Doreen Assaad, chef de Brossard Ensemble, était membre du parti du maire pendant une partie des allégations. Elle affirme qu'elle n'a pas été témoin de pressions directes, mais qu'elle avait l'impression que le maire faisait à sa tête. C'est d'ailleurs en partie ce qui a mené à sa démission et à celle de ses collègues Claudio Benedetti et Pierre Jeté.

«J'ai vécu des choses dans les derniers temps qui m'ont montré que les valeurs du maire n'étaient pas les miennes et qu'il ne respectait pas l'opinion de ses fonctionnaires. On avait souvent l'impression que les décisions étaient prises préalablement à nos rencontres», affirme-t-elle.

Concernant le marché public, Mme Assaad estime qu'elle aurait dû avoir accès à l'analyse des sites afin de prendre une décision éclairée en tant qu'élue municipale.

«Je suis en droit d'avoir eu ce document en temps opportun», dit-elle.

«Cette affaire, tout comme les départs, montre qu'il y a de la bisbille entre le maire et la haute direction», ajoute pour sa part Antoine Assaf, un conseiller municipal du parti Renouveau Brossard.

Son chef, l'ex-maire Jean-Marc Pelletier, affirme que ce genre d'ingérence n'avait pas lieu sous son administration.

«Les employés de la Ville sont des officiers municipaux dont les pouvoirs sont encadrés par la loi.

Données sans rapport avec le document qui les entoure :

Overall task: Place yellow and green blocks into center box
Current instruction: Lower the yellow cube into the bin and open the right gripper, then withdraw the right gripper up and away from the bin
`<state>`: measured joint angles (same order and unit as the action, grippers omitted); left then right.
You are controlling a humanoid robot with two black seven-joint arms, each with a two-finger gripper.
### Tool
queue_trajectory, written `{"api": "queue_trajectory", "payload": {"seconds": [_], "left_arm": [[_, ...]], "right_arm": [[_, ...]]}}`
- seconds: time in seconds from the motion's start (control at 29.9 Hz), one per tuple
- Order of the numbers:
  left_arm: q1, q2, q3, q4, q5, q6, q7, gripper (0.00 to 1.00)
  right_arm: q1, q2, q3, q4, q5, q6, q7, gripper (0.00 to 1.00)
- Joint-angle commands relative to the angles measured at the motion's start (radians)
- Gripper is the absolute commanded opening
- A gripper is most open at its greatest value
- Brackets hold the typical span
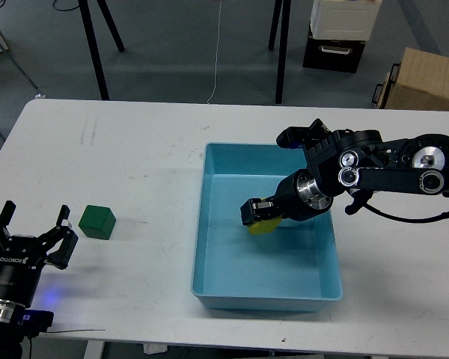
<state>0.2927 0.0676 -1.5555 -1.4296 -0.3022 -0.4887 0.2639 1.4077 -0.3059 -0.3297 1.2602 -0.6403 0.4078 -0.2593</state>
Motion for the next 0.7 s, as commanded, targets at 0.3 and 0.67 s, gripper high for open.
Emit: {"api": "queue_trajectory", "payload": {"seconds": [0.3, 0.67], "left_arm": [[-0.004, 0.004, 0.0, 0.0, 0.002, 0.0, 0.002, 1.0], [-0.024, 0.012, 0.0, 0.0, 0.0, 0.0, 0.006, 1.0]], "right_arm": [[0.013, -0.058, 0.073, -0.031, 0.08, -0.003, 0.005, 0.96], [-0.012, -0.239, 0.466, -0.223, 0.307, 0.003, 0.012, 0.96]]}}
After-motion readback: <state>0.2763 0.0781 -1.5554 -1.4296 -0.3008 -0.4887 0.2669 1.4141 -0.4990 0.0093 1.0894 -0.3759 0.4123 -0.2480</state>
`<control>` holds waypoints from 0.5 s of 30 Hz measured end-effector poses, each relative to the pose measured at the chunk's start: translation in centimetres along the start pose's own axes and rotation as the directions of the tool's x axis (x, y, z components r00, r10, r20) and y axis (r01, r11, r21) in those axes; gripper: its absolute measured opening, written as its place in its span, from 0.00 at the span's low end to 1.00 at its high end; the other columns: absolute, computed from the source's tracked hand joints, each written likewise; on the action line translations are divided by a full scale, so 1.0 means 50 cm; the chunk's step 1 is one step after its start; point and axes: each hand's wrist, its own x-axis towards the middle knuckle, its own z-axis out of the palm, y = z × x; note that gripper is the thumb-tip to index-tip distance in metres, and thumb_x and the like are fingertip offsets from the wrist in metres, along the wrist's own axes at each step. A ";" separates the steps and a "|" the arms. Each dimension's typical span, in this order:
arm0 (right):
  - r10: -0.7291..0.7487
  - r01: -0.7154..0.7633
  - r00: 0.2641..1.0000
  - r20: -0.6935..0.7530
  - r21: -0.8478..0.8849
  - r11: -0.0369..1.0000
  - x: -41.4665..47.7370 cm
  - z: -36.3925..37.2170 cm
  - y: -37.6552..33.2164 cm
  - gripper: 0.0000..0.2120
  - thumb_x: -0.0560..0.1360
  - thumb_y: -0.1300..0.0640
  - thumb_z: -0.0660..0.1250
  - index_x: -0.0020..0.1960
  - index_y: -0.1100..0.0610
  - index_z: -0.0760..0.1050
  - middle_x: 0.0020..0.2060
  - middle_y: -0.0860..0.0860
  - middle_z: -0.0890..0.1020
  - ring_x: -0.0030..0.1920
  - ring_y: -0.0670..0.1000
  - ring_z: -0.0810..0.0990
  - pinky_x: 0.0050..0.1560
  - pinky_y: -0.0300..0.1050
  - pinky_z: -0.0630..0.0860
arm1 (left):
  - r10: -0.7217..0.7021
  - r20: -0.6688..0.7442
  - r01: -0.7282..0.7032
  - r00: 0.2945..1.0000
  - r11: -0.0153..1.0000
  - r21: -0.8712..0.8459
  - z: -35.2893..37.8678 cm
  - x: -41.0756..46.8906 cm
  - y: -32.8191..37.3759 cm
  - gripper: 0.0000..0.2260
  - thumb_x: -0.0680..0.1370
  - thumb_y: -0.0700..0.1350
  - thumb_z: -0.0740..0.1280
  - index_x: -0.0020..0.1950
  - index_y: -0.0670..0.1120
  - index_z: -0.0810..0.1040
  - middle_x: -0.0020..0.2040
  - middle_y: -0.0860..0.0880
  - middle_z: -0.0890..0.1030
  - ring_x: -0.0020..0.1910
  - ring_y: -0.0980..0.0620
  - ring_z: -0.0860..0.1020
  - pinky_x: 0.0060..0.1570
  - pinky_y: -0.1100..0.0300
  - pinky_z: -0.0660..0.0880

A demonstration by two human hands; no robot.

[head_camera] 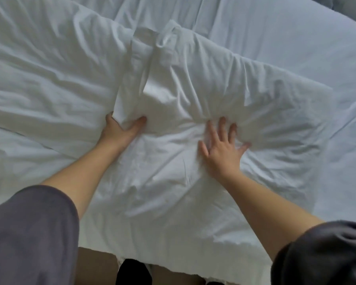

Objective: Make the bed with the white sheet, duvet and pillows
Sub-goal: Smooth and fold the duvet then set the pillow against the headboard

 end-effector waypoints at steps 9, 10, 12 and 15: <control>0.727 -0.691 0.687 0.004 0.312 0.652 -0.055 -0.032 0.302 0.40 0.76 0.34 0.56 0.79 0.46 0.41 0.79 0.57 0.41 0.78 0.63 0.43 0.65 0.79 0.47 | -0.038 -0.175 0.085 0.984 0.960 0.265 0.060 -0.039 0.019 0.44 0.73 0.60 0.70 0.77 0.41 0.51 0.71 0.38 0.69 0.67 0.36 0.70 0.62 0.46 0.69; 0.746 -0.703 0.666 0.018 0.352 0.618 -0.057 -0.030 0.330 0.42 0.75 0.33 0.58 0.79 0.47 0.41 0.79 0.58 0.44 0.78 0.63 0.46 0.67 0.77 0.48 | -0.038 -0.203 0.098 0.978 0.950 0.296 0.071 -0.047 0.018 0.44 0.73 0.62 0.69 0.77 0.42 0.51 0.71 0.37 0.68 0.66 0.34 0.70 0.62 0.44 0.69; 0.774 -0.705 0.630 0.063 0.465 0.536 -0.053 -0.027 0.379 0.46 0.73 0.32 0.62 0.80 0.50 0.43 0.77 0.61 0.54 0.76 0.63 0.55 0.70 0.71 0.52 | -0.041 -0.228 0.124 0.973 0.923 0.364 0.090 -0.060 0.015 0.42 0.74 0.64 0.66 0.76 0.41 0.53 0.69 0.34 0.69 0.65 0.33 0.71 0.59 0.43 0.69; 0.774 -0.657 0.624 0.113 0.612 0.440 -0.049 -0.033 0.442 0.32 0.76 0.40 0.64 0.72 0.59 0.63 0.68 0.62 0.70 0.68 0.62 0.69 0.66 0.56 0.64 | -0.043 -0.209 0.133 0.977 0.889 0.437 0.102 -0.068 0.013 0.36 0.76 0.63 0.63 0.72 0.39 0.58 0.66 0.33 0.71 0.62 0.31 0.72 0.56 0.43 0.69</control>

C'est très grave», affirme M. Pelletier.

L'administration de Paul Leduc est visée par de nombreuses enquêtes. En plus de la plainte pour les meubles italiens, le maire est visé par une seconde plainte en déontologie pour avoir fait publier une publicité partisane avec le logo de la Ville. À cela s'ajoutent deux plaintes pour harcèlement psychologique déposées par la greffière Isabelle Grenier, partie en congé de maladie en 2016, et une plainte pour congédiement abusif.

Le ministère des Affaires municipales et de l'Occupation du territoire (MAMOT) a également lancé une enquête administrative après la diffusion du rapport de ressources humaines par Le Journal de Montréal. Au début du mois, le ministère n'était pas en mesure d'indiquer si les résultats seront rendus publics avant les élections du 5 novembre.

Selon le quotidien La Presse, l'Unité permanente anticorruption (UPAC) se pencherait également sur la vente du Golf de Brossard lors du premier passage de M. Leduc à la mairie dans les années 1990.

Le 5 septembre, M. Leduc a annoncé qu'il sollicite un nouveau mandat à la mairie de Brossard.